Он поднялся с края моей кровати и вышел прежде, чем я успела сообразить хоть что-то.

Воспоминания не вернулись, но самочувствие улучшилось. Я встала с узкой постели и даже голова не закружилась, хотя в теле ещё ощущалась слабость. Судя по всему, я долго болела, а теперь наконец пришла в себя.

В ванной комнате — чистой, но какой-то обшарпанной, с небольшими сколами на краю раковины и помутневшим от времени зеркалом — я как можно быстрее смысла с тела липкий запах болезни.

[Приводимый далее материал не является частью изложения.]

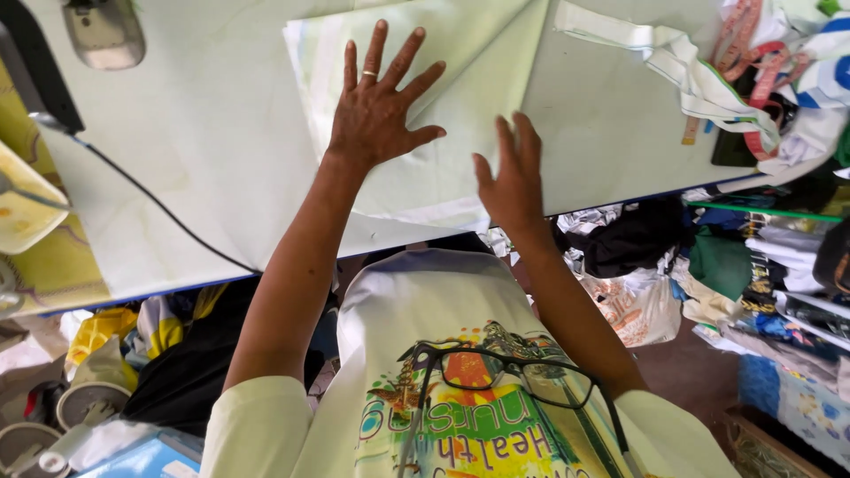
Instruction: Aligning fabric on a workspace, cutting out a pattern using an electric handheld cutter, marking the fabric with a pen, and folding the finished piece.
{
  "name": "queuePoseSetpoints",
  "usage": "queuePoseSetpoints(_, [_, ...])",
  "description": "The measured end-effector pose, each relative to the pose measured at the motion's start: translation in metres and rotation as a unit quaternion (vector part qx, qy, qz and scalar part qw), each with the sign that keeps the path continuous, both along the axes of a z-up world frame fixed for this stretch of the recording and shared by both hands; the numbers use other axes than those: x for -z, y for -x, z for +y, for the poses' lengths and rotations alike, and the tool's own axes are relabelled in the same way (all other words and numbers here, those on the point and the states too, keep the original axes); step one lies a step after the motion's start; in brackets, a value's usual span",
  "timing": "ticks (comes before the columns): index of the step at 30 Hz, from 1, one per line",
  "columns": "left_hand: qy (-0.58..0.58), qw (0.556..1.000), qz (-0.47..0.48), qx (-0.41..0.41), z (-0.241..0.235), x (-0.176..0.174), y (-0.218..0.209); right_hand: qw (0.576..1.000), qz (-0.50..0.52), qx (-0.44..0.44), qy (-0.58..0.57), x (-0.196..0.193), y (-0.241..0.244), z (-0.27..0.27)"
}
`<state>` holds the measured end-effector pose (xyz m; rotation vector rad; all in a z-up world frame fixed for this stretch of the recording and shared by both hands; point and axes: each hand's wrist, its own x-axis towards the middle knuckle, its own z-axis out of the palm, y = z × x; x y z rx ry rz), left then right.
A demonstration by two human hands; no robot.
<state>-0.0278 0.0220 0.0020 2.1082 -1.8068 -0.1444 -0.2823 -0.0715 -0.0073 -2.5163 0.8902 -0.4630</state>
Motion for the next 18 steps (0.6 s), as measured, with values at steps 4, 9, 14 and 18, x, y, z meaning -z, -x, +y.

Из зеркала на меня смотрела бледная, измученная блондинка со странным узором на правом виске. Удивлённо коснулась его, а затем смутно вспомнила, что это такое. Долго рассматривать себя не стала — всё равно отражение казалось каким-то чужим и неправильным.

Поспешила надеть выцветшее платье с низкой талией и треугольным вырезом, обуться в сильно изношенные домашние туфли и найти дверь нужного кабинета. Она оказалась открыта.

Беловолосый ждал меня, стоя у распахнутого окна. Снаружи, судя по всему, недавно вступила в права весна. Сочная, светлая зелень подставляла глянцевые листочки лучам заходящего солнца.

— Гвендолина ненавидела, когда её называли Гвен, поэтому я буду обращаться к тебе именно так.